Lack of good evidence on whether advice from dental professionals can change dietary behaviour
23 March 2012, 15:39
The Cochrane Oral Health Group carried out this systematic review of randomised controlled trials assessing the effectiveness of one-to-one dietary interventions delivered in a dental care setting.
What do they mean by "dietary interventions"?
The reviewers used "dietary interventions" to denote a range of approaches from the giving of dietary advice through to undertaking dietary behaviour change interventions.
What outcomes did they look at?
Behavioural change was measured by the frequency, amount or timing of food or drink consumption, and included changes specific to sugary foods. The outcome measures were mostly self-reports.
What did they find?
Five studies were found that addressed the question. They varied in approach and methodological quality.
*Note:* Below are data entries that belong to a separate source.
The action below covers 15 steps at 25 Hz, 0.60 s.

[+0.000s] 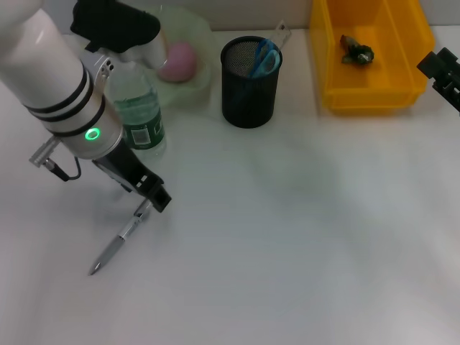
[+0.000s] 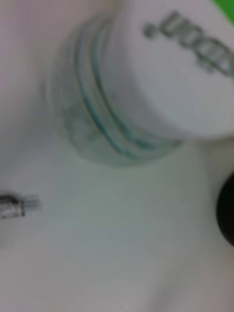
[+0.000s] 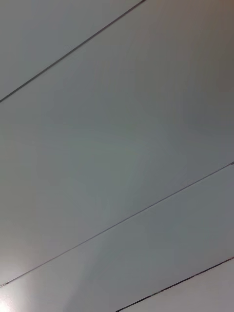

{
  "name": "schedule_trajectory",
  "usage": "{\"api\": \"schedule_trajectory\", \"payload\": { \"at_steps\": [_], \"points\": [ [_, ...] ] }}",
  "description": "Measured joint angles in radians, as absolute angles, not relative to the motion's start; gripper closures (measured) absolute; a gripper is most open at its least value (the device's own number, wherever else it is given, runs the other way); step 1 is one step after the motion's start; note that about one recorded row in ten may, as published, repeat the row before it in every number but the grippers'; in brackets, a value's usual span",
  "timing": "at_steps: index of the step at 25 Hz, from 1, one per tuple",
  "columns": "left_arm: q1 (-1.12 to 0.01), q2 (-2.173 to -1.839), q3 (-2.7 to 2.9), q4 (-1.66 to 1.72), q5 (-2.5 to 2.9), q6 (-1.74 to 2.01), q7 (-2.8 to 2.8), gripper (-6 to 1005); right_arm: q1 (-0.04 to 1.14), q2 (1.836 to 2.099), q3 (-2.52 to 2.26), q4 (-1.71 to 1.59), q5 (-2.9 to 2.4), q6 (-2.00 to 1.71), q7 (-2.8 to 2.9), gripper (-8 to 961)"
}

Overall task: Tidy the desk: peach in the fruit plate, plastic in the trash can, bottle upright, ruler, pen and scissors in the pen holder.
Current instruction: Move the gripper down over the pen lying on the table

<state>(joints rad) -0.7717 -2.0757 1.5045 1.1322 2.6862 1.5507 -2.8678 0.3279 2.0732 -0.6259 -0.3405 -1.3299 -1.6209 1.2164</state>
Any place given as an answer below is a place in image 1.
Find black mesh pen holder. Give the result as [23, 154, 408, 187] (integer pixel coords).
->
[220, 34, 284, 129]

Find green translucent fruit bowl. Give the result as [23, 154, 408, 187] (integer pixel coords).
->
[82, 5, 213, 109]

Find transparent plastic ruler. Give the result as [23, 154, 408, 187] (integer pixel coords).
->
[275, 19, 293, 50]

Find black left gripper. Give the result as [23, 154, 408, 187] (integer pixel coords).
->
[92, 141, 173, 214]

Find pink toy peach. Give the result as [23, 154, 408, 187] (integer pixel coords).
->
[157, 40, 199, 84]

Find green plastic wrapper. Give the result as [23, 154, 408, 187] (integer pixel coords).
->
[339, 33, 376, 66]

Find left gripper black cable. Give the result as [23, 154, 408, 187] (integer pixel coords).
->
[29, 138, 82, 182]

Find grey ballpoint pen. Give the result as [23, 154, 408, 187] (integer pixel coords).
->
[88, 198, 151, 277]

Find yellow plastic bin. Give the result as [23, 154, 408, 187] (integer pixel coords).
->
[309, 0, 438, 116]

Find blue scissors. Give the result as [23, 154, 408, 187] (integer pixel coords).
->
[231, 38, 282, 109]

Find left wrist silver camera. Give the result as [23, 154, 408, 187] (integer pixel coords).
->
[70, 0, 169, 71]

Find clear green-label water bottle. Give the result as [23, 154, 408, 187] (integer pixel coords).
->
[107, 64, 168, 155]

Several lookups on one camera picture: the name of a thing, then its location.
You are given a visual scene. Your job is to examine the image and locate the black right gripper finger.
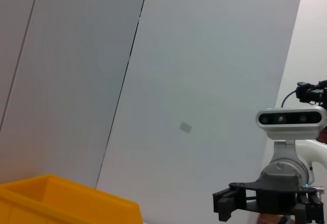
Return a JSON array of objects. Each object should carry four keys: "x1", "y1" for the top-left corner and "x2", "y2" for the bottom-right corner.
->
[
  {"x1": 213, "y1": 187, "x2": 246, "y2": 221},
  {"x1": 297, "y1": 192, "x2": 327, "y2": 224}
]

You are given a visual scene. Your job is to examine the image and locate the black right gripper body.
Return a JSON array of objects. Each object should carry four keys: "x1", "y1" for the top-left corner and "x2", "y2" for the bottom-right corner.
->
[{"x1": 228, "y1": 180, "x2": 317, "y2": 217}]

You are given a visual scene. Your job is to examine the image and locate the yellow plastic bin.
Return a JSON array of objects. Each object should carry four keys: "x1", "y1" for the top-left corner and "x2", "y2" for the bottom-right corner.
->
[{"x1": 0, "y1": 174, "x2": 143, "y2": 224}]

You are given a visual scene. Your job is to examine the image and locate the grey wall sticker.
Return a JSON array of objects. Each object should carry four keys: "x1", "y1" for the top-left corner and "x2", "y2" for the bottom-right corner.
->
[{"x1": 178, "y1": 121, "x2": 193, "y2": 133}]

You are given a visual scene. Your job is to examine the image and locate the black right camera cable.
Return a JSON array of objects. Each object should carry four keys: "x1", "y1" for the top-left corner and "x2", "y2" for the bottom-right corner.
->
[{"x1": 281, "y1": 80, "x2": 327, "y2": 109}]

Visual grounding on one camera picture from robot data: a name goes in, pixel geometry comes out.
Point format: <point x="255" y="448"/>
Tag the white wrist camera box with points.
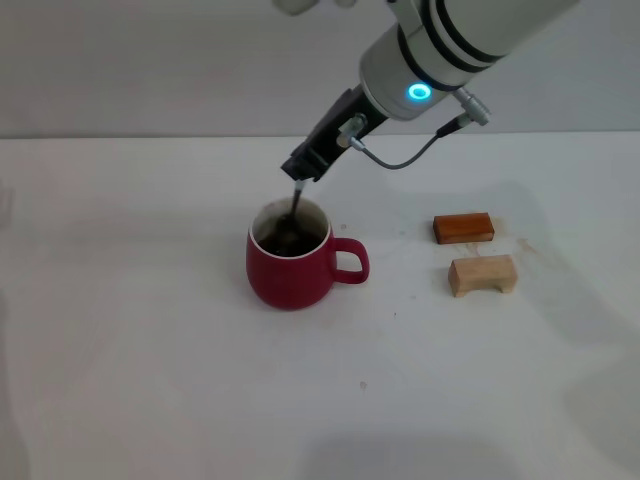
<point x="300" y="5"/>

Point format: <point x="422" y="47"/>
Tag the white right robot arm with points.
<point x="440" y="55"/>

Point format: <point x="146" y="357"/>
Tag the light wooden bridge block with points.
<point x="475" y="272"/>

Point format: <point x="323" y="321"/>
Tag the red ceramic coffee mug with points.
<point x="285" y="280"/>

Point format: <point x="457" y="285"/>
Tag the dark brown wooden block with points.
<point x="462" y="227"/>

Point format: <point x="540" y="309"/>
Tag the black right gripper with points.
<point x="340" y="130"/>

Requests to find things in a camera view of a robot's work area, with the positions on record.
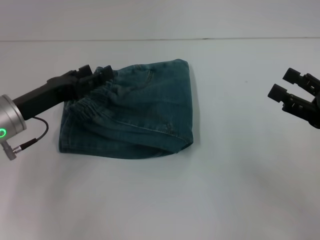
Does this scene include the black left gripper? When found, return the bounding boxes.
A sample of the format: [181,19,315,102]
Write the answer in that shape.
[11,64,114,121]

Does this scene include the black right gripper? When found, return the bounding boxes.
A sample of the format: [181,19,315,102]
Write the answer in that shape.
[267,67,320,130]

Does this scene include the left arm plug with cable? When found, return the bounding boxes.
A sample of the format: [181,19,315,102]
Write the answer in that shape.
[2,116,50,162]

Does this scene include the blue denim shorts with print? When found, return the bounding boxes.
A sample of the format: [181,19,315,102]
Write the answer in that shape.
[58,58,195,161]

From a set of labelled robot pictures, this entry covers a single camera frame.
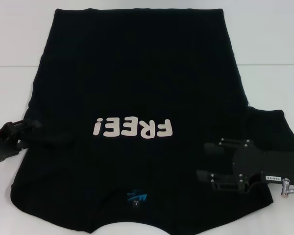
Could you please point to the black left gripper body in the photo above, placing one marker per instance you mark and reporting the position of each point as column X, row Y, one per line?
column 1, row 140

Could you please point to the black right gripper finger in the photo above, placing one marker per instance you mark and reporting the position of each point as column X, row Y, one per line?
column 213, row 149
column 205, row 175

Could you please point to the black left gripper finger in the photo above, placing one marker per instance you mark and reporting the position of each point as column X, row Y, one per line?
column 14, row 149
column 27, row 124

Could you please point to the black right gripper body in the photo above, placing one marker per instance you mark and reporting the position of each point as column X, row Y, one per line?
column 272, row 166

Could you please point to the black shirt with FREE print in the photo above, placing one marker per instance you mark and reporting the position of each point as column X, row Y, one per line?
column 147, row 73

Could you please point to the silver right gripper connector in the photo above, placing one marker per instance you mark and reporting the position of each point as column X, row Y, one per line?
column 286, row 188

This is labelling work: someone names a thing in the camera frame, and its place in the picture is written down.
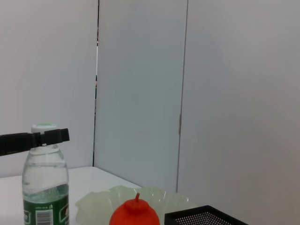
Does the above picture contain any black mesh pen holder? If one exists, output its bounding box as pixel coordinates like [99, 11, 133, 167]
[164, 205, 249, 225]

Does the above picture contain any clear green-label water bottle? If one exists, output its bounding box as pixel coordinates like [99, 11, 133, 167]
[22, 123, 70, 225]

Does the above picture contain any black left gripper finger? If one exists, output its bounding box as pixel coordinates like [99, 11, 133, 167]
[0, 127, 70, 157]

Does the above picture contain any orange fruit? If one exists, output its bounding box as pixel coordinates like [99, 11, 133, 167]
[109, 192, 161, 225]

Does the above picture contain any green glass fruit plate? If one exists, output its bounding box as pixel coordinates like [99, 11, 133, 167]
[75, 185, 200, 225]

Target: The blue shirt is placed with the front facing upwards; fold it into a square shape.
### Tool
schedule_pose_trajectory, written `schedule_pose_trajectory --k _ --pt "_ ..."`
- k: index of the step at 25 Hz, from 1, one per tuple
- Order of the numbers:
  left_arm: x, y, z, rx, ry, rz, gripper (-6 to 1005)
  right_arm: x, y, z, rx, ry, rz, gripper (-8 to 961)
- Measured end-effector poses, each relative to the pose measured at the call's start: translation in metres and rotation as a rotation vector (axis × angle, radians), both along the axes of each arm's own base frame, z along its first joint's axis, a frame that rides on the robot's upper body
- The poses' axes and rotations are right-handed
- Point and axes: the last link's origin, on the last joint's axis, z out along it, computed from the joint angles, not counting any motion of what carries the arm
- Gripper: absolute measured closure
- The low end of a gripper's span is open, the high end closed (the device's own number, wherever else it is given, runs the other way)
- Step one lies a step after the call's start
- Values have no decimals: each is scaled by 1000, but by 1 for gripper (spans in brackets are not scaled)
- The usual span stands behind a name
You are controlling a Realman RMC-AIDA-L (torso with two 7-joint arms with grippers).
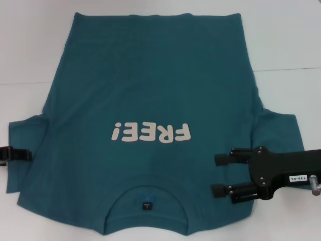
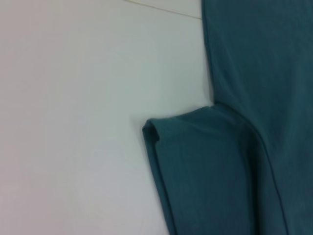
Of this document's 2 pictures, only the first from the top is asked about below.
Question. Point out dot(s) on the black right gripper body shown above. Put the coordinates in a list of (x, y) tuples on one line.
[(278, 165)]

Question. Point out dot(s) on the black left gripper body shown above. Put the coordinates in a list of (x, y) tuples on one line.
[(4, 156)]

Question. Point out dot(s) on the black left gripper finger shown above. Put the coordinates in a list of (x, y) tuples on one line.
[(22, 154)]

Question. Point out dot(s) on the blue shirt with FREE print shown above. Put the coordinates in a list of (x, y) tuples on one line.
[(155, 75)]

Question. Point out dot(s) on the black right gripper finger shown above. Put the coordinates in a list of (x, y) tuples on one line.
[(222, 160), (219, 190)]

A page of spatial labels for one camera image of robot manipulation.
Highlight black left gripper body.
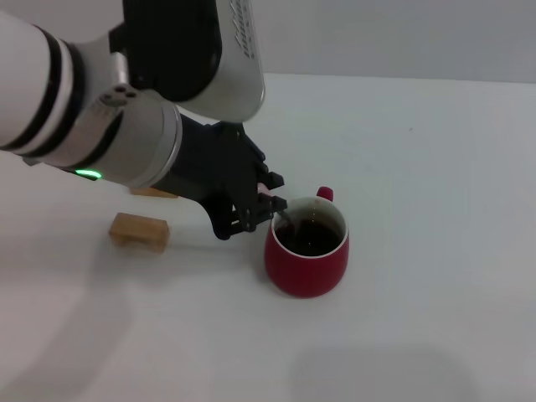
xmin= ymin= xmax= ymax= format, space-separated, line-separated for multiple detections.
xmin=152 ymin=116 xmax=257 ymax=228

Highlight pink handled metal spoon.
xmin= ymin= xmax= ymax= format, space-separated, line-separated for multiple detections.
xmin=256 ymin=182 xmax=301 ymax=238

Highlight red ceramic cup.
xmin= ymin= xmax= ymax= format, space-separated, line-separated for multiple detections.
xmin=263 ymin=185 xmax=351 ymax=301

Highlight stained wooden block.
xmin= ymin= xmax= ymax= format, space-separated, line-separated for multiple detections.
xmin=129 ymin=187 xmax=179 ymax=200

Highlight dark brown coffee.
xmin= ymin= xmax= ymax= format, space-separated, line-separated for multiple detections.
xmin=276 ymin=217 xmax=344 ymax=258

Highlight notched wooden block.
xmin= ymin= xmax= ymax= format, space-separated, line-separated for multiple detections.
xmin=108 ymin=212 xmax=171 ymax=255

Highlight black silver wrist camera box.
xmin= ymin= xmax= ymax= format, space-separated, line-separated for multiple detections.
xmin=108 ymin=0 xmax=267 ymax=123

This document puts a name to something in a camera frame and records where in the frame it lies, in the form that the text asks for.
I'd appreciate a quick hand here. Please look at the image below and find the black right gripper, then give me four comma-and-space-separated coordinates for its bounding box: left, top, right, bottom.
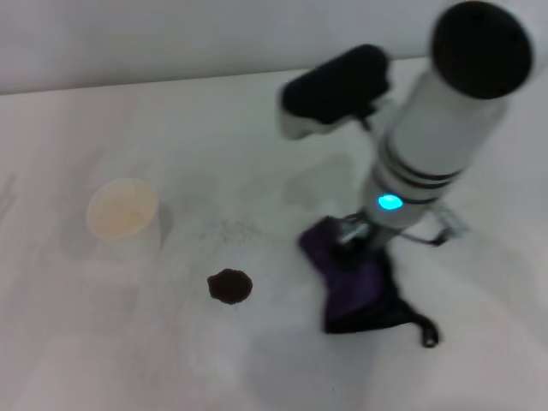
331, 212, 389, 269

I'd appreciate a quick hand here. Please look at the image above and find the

Although four out of the five studies found a significant change in dietary behaviour in at least one primary outcome, the reviewers concluded:
"There is tentative evidence that one-to-one dietary interventions delivered in a dental setting aimed at promoting general rather than oral health, are effective at changing dietary behaviour.
There is little evidence that one-to-one dietary interventions delivered in a dental setting aimed at preventing dental caries are effective, but mainly because very few studies have been undertaken in this area, and where studies have been undertaken, most have significant methodological weaknesses."
Users of this research should note that the review excluded studies that examined dietary interventions intended to improve oral hygiene.